Work task: Pictures aside, write out the data exactly as it reads.

----------------------------------------

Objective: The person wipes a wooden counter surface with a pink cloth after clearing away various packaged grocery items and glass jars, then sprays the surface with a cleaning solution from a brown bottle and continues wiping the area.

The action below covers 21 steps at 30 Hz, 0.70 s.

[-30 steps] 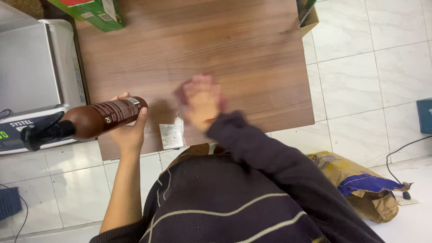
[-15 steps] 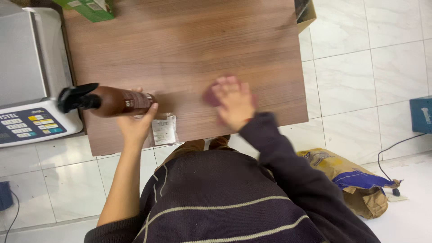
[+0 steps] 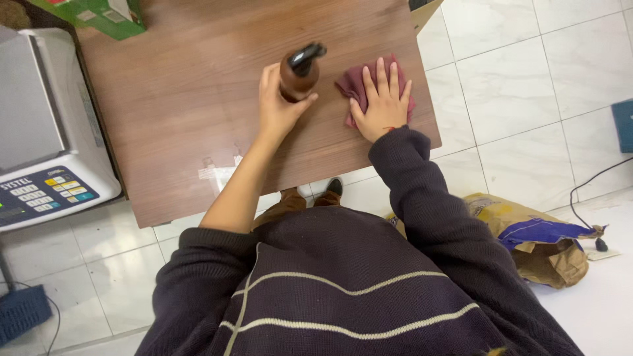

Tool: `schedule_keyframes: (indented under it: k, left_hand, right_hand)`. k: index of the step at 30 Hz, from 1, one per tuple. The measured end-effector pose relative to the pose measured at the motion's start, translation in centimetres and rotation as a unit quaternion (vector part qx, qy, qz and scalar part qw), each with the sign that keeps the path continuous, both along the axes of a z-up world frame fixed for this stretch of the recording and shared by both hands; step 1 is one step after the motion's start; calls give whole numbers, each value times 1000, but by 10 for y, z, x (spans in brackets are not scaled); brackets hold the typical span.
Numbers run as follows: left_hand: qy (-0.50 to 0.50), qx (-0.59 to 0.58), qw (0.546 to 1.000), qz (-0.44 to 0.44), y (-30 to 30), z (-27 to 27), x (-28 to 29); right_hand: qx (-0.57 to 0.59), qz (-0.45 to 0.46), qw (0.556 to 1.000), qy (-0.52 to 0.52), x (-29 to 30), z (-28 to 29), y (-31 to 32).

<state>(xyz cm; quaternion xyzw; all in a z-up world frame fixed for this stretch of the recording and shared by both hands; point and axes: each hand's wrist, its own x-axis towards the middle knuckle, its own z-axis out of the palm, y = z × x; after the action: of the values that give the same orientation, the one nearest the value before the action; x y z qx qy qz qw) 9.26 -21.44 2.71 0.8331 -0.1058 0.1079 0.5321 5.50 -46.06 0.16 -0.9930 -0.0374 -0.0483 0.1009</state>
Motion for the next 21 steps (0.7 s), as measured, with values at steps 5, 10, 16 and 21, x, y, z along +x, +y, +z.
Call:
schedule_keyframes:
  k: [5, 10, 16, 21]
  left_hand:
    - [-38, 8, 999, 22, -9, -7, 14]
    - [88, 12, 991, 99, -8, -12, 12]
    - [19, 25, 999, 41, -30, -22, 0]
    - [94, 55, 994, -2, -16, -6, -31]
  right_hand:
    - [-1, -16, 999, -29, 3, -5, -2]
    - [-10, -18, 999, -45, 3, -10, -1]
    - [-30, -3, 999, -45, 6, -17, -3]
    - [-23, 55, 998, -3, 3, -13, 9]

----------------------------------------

Solution for this task:
Objective: The person wipes a wooden counter surface with a pink cloth after clearing away various packaged grocery items and glass jars, then sprays the surface with a cleaning solution from a brown bottle and continues wiping the area.

The action below covers 21 steps at 30 Hz, 0.70 s.

[-30 steps] 
[-15 steps] 
[+0 steps] 

Tool: `schedule_keyframes: (indented under it: k, left_hand, right_hand)`. k: index of the step at 30 Hz, from 1, one per tuple. The measured end-effector pose relative to the pose measured at the motion's start, translation in centimetres and rotation as a unit quaternion (vector part qx, qy, qz and scalar part qw), each with the sign that keeps the path continuous, both along the axes of a z-up world frame fixed for this stretch of the recording and shared by both hands; step 1 is one step after the motion's start; calls give whole numbers, each value times 1000, but by 10 for y, z, x (spans in brackets are not scaled); brackets hold the typical span.
Numbers run as follows: left_hand: qy (-0.50 to 0.50), qx (-0.59 to 0.58), qw (0.546 to 1.000), qz (-0.44 to 0.44), y (-30 to 30), z (-27 to 27), x (-28 to 29); right_hand: qx (-0.57 to 0.59), qz (-0.45 to 0.46), qw (0.556 to 1.000), qy (-0.52 to 0.52), x (-29 to 30), z (-28 to 29), y (-31 to 32).

<state>(xyz cm; quaternion xyzw; all in a z-up world frame fixed for this stretch of the recording and shared by both hands; point and axes: each hand's wrist, its own x-axis towards the middle knuckle, its own z-axis out of the palm, y = z × x; after the action: of the values that give the same orientation, the one nearest the value before the action; x y z qx qy qz qw) 9.26 -21.44 2.71 0.8331 -0.1058 0.1079 0.5321 5.50 -46.06 0.16 -0.9930 -0.0374 -0.0483 0.1009</state>
Motion for the next 21 steps (0.7 s), as measured, with values at steps 5, 10, 16 and 21, x, y, z along +x, +y, +z.
Call:
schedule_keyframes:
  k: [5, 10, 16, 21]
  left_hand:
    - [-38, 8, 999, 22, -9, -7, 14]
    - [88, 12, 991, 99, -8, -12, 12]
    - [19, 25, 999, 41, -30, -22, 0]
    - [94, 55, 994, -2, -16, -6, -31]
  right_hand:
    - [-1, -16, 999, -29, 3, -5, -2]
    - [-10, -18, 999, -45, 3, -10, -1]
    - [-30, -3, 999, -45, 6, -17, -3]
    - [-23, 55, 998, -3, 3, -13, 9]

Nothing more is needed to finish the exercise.